Lipy, wypadlo z kamizelki na przelewie i nie moge go dogonic a wlasnie
bedzie ciebie mijac. Niestety bylo juz za pozno patrzylem pod slonce i
wczesniej nie zauwazylem w lsniacych taflach wody bialego pudelka. Wedka
juz nie moglem go dosiegna a ponizej nurt odbijal od kamieni opaski.

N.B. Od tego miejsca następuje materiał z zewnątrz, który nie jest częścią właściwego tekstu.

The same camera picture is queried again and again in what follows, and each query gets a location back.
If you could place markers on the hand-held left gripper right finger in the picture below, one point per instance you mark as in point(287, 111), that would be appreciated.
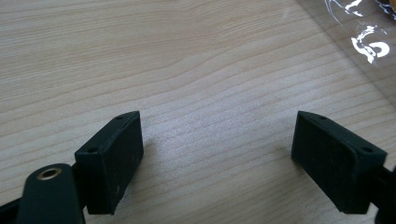
point(336, 161)

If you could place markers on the transparent plastic bag white trim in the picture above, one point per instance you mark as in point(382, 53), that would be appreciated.
point(367, 46)

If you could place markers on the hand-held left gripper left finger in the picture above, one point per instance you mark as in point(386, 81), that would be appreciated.
point(112, 165)

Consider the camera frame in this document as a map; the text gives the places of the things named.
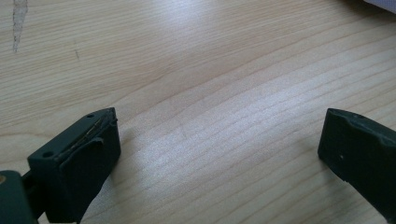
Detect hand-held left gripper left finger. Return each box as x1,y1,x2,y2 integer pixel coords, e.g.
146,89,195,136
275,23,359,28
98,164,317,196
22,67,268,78
26,106,122,224

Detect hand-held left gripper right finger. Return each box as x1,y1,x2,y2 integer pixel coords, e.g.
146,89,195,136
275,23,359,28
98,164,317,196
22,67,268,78
317,107,396,224

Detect pale flat item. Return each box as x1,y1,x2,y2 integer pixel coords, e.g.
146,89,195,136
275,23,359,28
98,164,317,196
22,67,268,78
362,0,396,15

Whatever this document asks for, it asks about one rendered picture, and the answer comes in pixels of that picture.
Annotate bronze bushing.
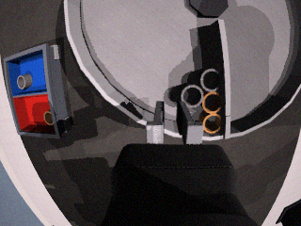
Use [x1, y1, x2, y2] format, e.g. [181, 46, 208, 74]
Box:
[43, 110, 53, 125]
[200, 89, 223, 114]
[199, 110, 223, 134]

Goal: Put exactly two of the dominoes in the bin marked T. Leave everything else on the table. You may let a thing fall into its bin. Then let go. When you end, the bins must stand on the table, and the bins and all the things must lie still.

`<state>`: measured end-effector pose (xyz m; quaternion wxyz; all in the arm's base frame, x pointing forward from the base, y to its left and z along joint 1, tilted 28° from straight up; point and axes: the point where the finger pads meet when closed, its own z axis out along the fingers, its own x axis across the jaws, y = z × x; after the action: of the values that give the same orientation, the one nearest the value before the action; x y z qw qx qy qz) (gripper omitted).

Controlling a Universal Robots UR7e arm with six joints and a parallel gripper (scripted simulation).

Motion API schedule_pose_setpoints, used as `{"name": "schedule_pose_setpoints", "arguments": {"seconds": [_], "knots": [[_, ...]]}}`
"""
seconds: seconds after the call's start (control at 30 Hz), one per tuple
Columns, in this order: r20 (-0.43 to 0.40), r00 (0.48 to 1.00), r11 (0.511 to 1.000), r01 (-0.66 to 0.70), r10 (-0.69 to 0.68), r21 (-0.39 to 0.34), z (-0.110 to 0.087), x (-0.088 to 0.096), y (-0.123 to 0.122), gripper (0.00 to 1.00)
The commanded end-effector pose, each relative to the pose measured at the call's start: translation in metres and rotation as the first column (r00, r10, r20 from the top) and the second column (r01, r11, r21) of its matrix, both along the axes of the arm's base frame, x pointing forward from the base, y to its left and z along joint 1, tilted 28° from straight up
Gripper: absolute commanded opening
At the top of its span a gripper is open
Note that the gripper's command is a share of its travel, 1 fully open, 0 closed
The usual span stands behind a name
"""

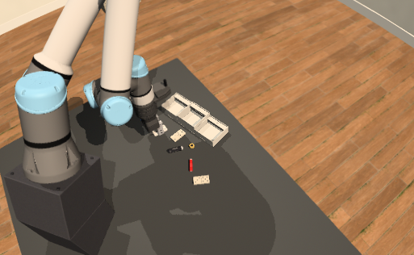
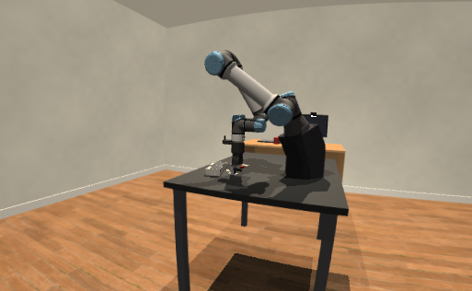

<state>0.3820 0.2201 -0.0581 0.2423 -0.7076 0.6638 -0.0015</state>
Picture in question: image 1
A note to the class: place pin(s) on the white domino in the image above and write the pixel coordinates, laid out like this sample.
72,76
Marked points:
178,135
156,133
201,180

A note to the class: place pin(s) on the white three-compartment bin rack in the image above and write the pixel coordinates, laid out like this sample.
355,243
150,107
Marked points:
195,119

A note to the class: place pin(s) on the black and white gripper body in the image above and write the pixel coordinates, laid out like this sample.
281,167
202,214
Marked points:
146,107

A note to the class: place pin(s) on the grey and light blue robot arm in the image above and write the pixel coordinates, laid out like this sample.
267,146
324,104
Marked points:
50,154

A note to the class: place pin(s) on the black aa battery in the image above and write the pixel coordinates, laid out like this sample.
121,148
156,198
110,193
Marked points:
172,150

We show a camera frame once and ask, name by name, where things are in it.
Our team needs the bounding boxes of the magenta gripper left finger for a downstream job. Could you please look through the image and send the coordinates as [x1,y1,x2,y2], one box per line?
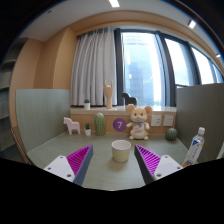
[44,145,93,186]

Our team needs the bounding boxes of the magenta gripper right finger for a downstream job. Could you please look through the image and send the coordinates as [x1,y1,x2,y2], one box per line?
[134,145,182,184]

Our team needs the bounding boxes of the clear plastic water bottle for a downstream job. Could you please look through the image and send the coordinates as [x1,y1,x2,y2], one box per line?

Byla jeszcze szansa schwycenia cennego puzderka ale wiazalo sie to z
ryzykownym skokiem do rzeki. Pod lustrem wody sterczalo mnostwo ostrych
patykow z umacniajacej opaske faszyny. Artur dotarl wreszcie do mnie i
prawie ze lzami w oczach spogladal za strata. Lipy w tym pudelku jest
ponad 20szt woblerow Marka Sieka, a do tego juz sprawdzonych i bardzo
lownych. Coz bylo robic, kila metrow w dul rzeki opaske konczyla
kamienna glowka a za nia glowny nurt odbijal w strone brzegu. Jako ze
lowilem tego dnia w krotkich spodenkach i tenisowkach, zdjalem tylko
kamizelke i czapke, kazalem Arturowi zabrac sprzet i bez namyslu z
glowki skoczylem do Wisly. Niestety po kilkudziesieciu metrach musialem
zawrocic. Nurt rzeki byl szybszy i nie moglem dogonic pudelka.
Doplynalem do brzegu powiedzialem Arturowi by wracal do samochodu a ja
sprobuje wyprzedzic pudelko idac brzegiem i byc moze je wylowie.
Przeszedlem blisko 500m lecz nigdzie nie moglem go zobaczyc. Zniechecony
mailem wracac ale cos kusilo mnie by przejsc za nastepna kepe drzew na
brzegu. Ku mojemu zdumieniu w pianie i innych smieciach ktore uwiezly w
galeziach rosnacego w wodzie pod wysokim brzegiem rzeki krzaka ujrzalem
upragnione woblery Artura. Ponowny skok do wody i zdobycz byla w moich
rekach. Byl to bardzo goracy dzien i nim wrocilem do zaparkowanego
samochodu prawie calkowicie bylem suchy. Schowalem pudelko za plecami.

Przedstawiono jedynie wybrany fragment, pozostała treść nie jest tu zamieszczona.